The day Justin shot himself was the worst day of her life. For all that has come after she has no real complaints. Justin lived.
Justin is only blind. Justin is still Justin, with the wonderfulness of what Justin is all about.
Helping Justin to become independent, to become, with out sight.... Oh, she fought.
When you love a kid and you know what's essential for them to live, the battles rage... She didn't give a bloody inch.
Later, when he was older, she learned he was hitchhiking to San Francisco, alone & went ballistic. Justin, on the phone, verbally patted her on the head, telling her how well he could get around with his cane and how she didn't have to worry, he was completely able to be "Independent".
She walked the floors in the dark until he called to say he had arrived safely at his buddy's home.
Drinking a soda in the dark remembering so many nights.

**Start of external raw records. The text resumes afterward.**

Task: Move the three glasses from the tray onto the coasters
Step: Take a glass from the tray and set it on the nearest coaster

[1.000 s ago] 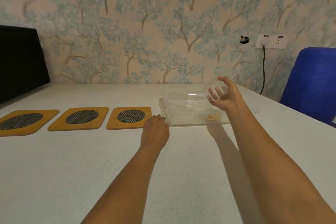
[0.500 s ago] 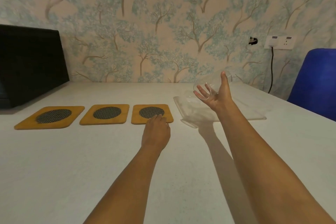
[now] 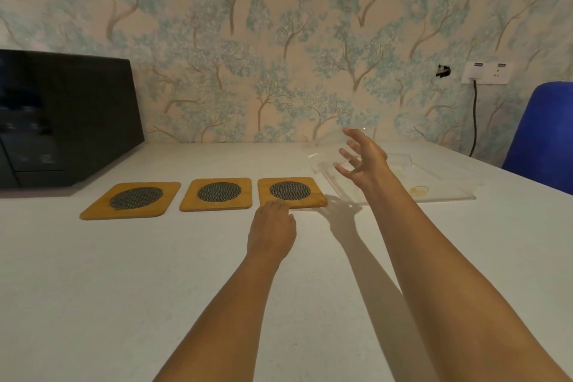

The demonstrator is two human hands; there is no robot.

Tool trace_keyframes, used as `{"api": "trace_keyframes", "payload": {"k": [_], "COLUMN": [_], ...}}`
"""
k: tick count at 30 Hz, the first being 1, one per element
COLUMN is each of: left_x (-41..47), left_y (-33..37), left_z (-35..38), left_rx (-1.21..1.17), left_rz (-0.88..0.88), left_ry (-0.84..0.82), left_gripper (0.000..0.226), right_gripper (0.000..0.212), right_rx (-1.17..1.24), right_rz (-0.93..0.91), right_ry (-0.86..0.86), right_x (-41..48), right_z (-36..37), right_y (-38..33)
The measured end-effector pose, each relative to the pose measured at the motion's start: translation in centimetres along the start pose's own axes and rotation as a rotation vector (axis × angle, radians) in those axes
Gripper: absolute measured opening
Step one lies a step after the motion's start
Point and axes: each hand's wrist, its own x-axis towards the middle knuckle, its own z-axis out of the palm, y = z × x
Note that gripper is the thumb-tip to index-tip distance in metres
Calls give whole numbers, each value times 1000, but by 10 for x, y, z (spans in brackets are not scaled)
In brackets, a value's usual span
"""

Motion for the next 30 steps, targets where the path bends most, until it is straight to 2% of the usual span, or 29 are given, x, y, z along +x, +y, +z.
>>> {"api": "trace_keyframes", "payload": {"k": [4,10,15,21,26,30], "left_x": [1,1,2,1,2,3], "left_y": [0,2,3,3,4,3], "left_z": [0,0,-1,-2,-1,-2], "left_rx": [1,1,-4,9,16,45], "left_rz": [14,15,-16,-32,-52,-64], "left_ry": [0,33,31,34,27,-8], "left_gripper": [41,37,35,35,36,43], "right_gripper": [91,74,73,79,77,80], "right_rx": [-290,-438,-394,-416,-513,-705], "right_rz": [-169,-316,-314,-181,-154,-244], "right_ry": [-31,-71,-154,-261,-244,-177], "right_x": [-1,-2,3,13,21,26], "right_z": [17,29,41,49,58,62], "right_y": [10,14,19,27,34,42]}}
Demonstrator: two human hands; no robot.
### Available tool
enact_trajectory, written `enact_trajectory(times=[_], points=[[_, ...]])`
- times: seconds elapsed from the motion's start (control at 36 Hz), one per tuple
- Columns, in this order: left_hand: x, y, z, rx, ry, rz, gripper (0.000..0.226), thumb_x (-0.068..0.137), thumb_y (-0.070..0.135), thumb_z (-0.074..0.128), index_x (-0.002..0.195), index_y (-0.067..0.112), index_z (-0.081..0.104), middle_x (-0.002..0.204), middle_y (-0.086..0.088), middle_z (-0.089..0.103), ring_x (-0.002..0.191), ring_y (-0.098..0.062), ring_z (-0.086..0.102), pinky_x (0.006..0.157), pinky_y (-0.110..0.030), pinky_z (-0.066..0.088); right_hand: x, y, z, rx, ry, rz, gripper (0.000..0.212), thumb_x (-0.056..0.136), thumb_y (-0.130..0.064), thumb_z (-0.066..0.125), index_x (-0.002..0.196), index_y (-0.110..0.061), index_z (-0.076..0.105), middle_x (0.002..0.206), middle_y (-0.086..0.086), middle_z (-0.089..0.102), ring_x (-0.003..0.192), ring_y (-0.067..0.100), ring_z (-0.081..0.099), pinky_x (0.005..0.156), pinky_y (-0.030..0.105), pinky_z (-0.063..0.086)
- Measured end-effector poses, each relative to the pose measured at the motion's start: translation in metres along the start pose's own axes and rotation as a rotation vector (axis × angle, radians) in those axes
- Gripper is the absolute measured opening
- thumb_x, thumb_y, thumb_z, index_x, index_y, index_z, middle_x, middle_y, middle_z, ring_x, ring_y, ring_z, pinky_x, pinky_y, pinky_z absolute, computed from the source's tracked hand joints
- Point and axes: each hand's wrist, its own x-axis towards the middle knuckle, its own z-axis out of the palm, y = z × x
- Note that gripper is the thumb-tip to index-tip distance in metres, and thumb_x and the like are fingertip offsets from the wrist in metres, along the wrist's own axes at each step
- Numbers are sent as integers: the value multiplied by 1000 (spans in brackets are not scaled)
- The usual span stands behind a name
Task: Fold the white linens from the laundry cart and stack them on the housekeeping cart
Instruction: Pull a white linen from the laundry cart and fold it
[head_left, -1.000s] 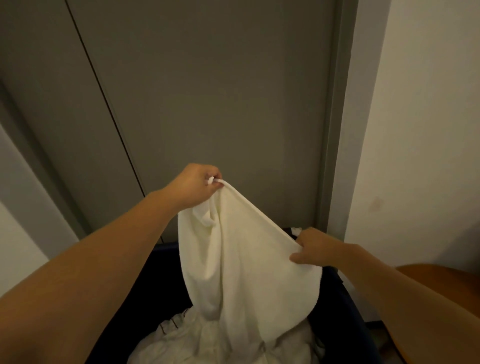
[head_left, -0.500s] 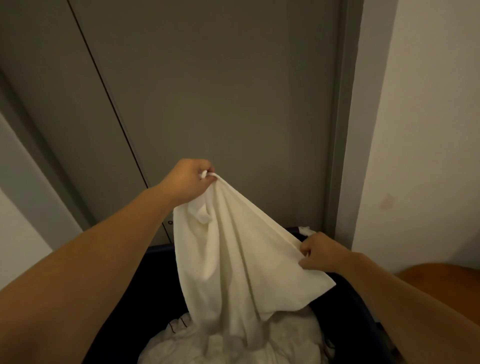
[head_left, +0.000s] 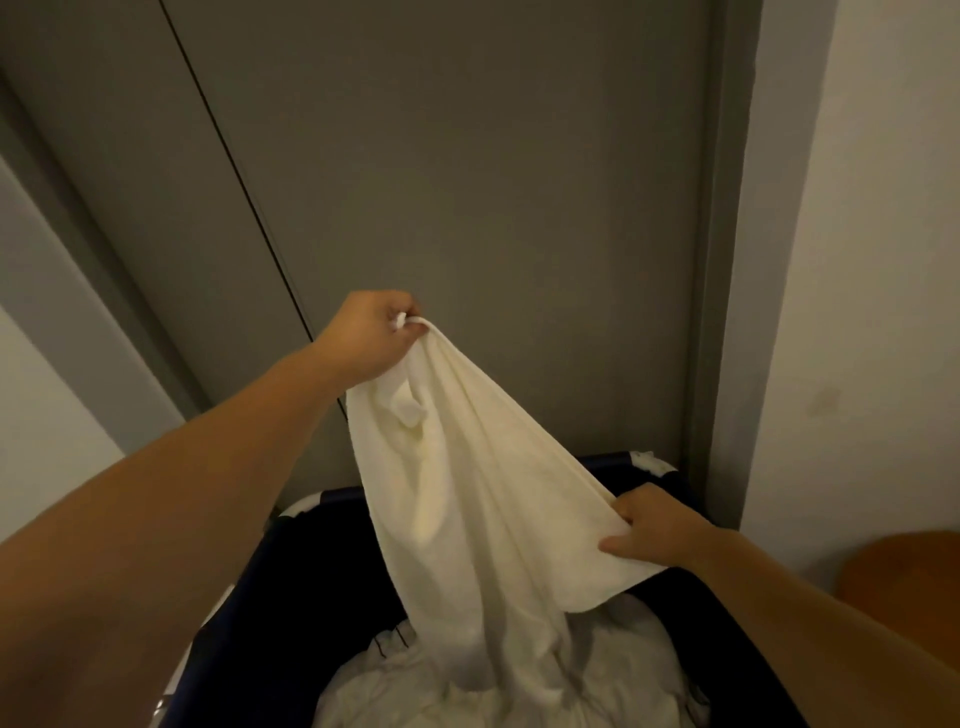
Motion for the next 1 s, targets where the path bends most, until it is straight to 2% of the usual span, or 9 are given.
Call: enact_trajectory(times=[0.17,0.22,0.31,0.58,0.72,0.81,0.86,0.92,1.0], points=[[0,-13,5,8,-4,-37,12,92,22,60,92,12,68,91,-8,64,84,-21,57,71,-25,37,-1,15,-14,-12,11,42,31,78,-42,69,80,-11,72,83,7,66,75,17,61,68,27,47],[0,-17,6,5,1,-49,11,92,21,60,90,12,67,88,-7,62,83,-21,56,71,-25,37,-4,20,-19,-27,-12,53,21,77,-38,69,70,-18,68,78,3,63,72,14,59,63,22,45],[1,-24,8,3,8,-54,9,92,21,61,86,16,65,86,-5,62,83,-21,57,71,-25,37,-5,26,-27,-46,4,80,30,76,-33,68,53,-23,51,63,-4,50,61,7,50,58,16,38],[0,-36,12,-1,2,-71,9,92,24,61,83,20,62,87,-4,63,83,-21,57,71,-26,38,-4,31,-46,-134,-18,129,31,77,-25,63,52,-25,45,65,-6,44,61,8,46,52,14,33],[-2,-41,12,-28,45,-104,8,91,20,62,86,16,65,86,-5,63,81,-20,56,70,-25,37,-5,35,-43,-163,44,93,37,83,-25,58,50,-25,43,61,-5,45,56,7,45,50,13,32],[-2,-44,12,-30,41,-120,8,91,22,61,87,17,66,87,-5,64,83,-21,58,71,-26,39,-5,34,-40,-112,69,48,34,88,-22,57,54,-18,58,63,-6,50,63,13,52,58,17,36],[-3,-46,13,-32,40,-135,9,92,23,60,88,17,66,89,-5,64,83,-21,59,71,-27,40,-5,32,-38,-28,84,21,23,89,-20,59,75,-13,76,73,-5,61,72,12,59,67,14,41],[-4,-50,13,-33,39,-156,10,92,23,60,89,16,66,89,-6,64,83,-22,58,71,-28,41,-5,31,-36,105,133,28,15,88,-15,64,87,-16,79,78,-11,67,76,3,61,68,4,40],[-10,-60,13,-30,38,-195,9,93,22,59,89,17,65,90,-6,63,82,-22,58,68,-27,39,-7,31,-38,253,184,62,18,83,-6,69,81,-21,79,75,-12,71,72,-4,61,65,0,40]])
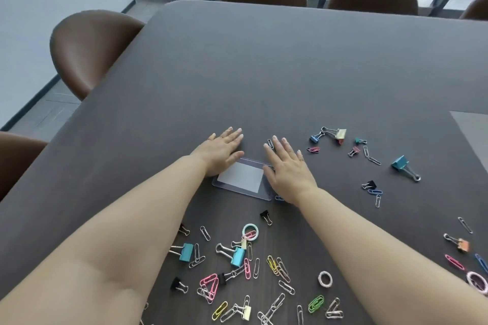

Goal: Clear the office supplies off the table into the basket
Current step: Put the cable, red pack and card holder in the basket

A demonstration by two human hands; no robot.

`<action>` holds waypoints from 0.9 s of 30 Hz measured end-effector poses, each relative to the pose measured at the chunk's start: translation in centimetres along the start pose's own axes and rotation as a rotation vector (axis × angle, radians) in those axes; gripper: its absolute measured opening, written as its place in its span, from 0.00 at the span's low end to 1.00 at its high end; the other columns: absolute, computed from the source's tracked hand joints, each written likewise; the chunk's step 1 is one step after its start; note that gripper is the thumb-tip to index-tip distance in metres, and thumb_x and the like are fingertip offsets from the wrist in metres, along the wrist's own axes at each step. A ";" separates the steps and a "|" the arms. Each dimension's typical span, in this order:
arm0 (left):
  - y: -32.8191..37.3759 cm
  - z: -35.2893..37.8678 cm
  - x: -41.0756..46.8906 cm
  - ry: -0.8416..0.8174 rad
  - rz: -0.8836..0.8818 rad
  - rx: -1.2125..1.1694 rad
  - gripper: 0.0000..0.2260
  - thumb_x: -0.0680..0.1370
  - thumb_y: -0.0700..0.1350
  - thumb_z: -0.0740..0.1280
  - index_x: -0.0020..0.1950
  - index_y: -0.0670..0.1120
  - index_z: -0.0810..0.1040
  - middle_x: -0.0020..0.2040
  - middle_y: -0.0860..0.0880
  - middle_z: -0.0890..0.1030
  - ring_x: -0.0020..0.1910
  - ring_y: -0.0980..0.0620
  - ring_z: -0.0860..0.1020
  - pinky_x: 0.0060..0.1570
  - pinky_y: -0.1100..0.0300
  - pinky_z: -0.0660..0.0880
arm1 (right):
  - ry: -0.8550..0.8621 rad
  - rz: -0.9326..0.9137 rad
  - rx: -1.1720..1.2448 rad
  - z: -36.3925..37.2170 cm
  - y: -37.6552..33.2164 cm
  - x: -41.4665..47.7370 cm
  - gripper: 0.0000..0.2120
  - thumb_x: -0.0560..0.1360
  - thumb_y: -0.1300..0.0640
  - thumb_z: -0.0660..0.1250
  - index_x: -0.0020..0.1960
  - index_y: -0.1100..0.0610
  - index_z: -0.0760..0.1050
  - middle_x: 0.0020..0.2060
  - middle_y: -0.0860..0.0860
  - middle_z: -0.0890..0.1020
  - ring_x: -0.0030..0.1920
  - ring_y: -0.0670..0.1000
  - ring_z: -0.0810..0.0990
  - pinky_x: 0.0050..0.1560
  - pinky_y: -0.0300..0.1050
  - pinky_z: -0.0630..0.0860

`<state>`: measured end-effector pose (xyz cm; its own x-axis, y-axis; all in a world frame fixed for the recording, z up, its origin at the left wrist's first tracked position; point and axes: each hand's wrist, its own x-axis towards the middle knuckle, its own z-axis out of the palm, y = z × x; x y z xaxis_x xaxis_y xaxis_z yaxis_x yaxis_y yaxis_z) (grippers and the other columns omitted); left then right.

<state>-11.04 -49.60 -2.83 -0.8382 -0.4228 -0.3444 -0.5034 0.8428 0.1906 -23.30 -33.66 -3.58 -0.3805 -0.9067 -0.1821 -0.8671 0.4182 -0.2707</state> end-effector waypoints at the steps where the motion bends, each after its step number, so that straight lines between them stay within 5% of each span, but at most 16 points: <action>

Walking the floor with her daughter in labor. Walking with a new grand baby so a new mommy could sleep, through colic, teething, ear infections and those times when baby wanted to party all night and sleep all day.
Waiting expectantly for the phone to tell her that someone had arrived at their destination here... there...
Into this world or into the next.
Almost always in the kitchen, in the dark.
Good and not so good. but the beat goes on. Peace and love.